- **PROBLEM TO WORK ON**
The expected output is every line below, reproduced exactly.

- **INFORMATION PROVIDED**
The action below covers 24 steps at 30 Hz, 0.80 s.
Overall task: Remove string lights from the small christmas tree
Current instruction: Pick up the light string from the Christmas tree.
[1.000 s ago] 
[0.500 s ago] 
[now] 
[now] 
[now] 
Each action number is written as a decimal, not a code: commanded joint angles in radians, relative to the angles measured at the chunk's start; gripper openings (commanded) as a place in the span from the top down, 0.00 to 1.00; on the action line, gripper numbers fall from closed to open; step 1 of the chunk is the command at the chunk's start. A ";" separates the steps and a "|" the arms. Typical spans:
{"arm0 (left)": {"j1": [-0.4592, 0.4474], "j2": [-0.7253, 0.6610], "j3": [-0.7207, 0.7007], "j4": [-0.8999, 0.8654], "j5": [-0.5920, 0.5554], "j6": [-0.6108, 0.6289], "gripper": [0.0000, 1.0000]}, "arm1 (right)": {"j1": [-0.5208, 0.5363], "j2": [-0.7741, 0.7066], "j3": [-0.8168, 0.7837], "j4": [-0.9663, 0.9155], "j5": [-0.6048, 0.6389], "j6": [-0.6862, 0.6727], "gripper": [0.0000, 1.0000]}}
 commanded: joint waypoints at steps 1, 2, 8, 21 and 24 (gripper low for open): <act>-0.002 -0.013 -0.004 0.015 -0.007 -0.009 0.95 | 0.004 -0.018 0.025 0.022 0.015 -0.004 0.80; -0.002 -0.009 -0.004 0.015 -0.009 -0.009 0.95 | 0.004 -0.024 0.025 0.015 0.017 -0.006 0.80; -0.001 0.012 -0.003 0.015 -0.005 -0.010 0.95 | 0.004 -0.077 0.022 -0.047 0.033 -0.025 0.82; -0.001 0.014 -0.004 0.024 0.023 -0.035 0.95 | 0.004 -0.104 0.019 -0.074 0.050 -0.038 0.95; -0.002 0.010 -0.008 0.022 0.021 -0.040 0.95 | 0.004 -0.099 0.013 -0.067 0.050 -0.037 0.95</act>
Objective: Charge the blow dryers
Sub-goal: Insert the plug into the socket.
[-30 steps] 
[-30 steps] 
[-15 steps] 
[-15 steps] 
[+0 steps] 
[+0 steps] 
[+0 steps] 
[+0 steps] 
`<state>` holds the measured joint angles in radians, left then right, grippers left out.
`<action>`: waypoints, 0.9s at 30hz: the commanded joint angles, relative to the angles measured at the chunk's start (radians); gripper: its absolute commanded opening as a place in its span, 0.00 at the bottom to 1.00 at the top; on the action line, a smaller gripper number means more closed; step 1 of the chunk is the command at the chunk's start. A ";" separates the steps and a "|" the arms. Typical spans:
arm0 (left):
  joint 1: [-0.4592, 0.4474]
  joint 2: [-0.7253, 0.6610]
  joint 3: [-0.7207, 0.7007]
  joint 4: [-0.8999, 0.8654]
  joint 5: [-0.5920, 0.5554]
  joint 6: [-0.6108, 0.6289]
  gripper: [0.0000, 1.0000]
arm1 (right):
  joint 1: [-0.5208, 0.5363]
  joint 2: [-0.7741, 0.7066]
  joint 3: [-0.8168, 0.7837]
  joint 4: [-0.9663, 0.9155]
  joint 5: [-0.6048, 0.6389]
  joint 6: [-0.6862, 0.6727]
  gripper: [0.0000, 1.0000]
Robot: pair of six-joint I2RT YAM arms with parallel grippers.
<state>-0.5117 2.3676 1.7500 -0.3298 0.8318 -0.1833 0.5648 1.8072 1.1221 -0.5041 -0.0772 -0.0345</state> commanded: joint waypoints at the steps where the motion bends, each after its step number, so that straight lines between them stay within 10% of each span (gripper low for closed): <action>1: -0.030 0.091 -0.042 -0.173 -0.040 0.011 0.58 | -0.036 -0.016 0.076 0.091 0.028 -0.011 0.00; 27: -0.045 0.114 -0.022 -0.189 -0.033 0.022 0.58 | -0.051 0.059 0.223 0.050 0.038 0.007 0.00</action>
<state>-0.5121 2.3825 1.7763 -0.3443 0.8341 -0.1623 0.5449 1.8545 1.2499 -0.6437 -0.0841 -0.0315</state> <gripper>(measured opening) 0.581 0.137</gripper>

- **EXERCISE ANSWER**
The action below covers 24 steps at 30 Hz, 0.80 s.
Overall task: Remove string lights from the small christmas tree
Current instruction: Pick up the light string from the Christmas tree.
[1.000 s ago] 
[0.500 s ago] 
[now] 
[now] 
[now] 
Each action number is written as a decimal, not a code: commanded joint angles in radians, relative to the angles measured at the chunk's start; gripper openings (commanded) as a place in the span from the top down, 0.00 to 1.00; on the action line, gripper numbers fall from closed to open; step 1 of the chunk is the command at the chunk's start. A ";" separates the steps and a "|" the arms. Typical spans:
{"arm0 (left)": {"j1": [-0.4592, 0.4474], "j2": [-0.7253, 0.6610], "j3": [-0.7207, 0.7007], "j4": [-0.8999, 0.8654], "j5": [-0.5920, 0.5554], "j6": [-0.6108, 0.6289], "gripper": [0.0000, 1.0000]}, "arm1 (right)": {"j1": [-0.5208, 0.5363], "j2": [-0.7741, 0.7066], "j3": [-0.8168, 0.7837], "j4": [-0.9663, 0.9155], "j5": [-0.6048, 0.6389], "j6": [-0.6862, 0.6727], "gripper": [0.0000, 1.0000]}}
 commanded: joint waypoints at steps 1, 2, 8, 21 and 24 (gripper low for open): <act>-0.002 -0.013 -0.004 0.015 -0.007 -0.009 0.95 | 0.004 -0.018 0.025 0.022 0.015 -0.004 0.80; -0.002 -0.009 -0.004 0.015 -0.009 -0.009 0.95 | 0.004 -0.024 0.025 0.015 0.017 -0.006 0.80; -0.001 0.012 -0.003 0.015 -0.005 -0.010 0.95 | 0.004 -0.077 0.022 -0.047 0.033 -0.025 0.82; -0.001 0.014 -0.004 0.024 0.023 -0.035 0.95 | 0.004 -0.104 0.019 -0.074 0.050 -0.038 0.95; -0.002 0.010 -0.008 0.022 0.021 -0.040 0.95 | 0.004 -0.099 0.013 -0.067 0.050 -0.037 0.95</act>
Objective: Charge the blow dryers
Sub-goal: Insert the plug into the socket.
[-30 steps] 
[-30 steps] 
[-15 steps] 
[-15 steps] 
[+0 steps] 
[+0 steps] 
[+0 steps] 
[+0 steps] 
`<state>` holds the measured joint angles in radians, left then right, grippers left out.
`<action>`: waypoints, 0.9s at 30hz: the commanded joint angles, relative to the angles measured at the chunk's start (radians); gripper: its absolute commanded opening as a place in its span, 0.00 at the bottom to 1.00 at the top; on the action line, a smaller gripper number means more closed; step 1 of the chunk is the command at the chunk's start. A ";" separates the steps and a "|" the arms. Typical spans:
arm0 (left):
  joint 1: [-0.4592, 0.4474]
  joint 2: [-0.7253, 0.6610]
  joint 3: [-0.7207, 0.7007]
  joint 4: [-0.8999, 0.8654]
  joint 5: [-0.5920, 0.5554]
  joint 6: [-0.6108, 0.6289]
  gripper: [0.0000, 1.0000]
arm1 (right):
  joint 1: [-0.5208, 0.5363]
  joint 2: [-0.7741, 0.7066]
  joint 3: [-0.8168, 0.7837]
  joint 4: [-0.9663, 0.9155]
  joint 5: [-0.6048, 0.6389]
  joint 6: [-0.6862, 0.6727]
  gripper: [0.0000, 1.0000]
Robot: pair of six-joint I2RT YAM arms with parallel grippers.
<state>-0.5117 2.3676 1.7500 -0.3298 0.8318 -0.1833 0.5648 1.8072 1.1221 -0.5041 -0.0772 -0.0345</state> commanded: joint waypoints at the steps where the motion bends, each after its step number, so that straight lines between them stay within 10% of each span (gripper low for closed): <action>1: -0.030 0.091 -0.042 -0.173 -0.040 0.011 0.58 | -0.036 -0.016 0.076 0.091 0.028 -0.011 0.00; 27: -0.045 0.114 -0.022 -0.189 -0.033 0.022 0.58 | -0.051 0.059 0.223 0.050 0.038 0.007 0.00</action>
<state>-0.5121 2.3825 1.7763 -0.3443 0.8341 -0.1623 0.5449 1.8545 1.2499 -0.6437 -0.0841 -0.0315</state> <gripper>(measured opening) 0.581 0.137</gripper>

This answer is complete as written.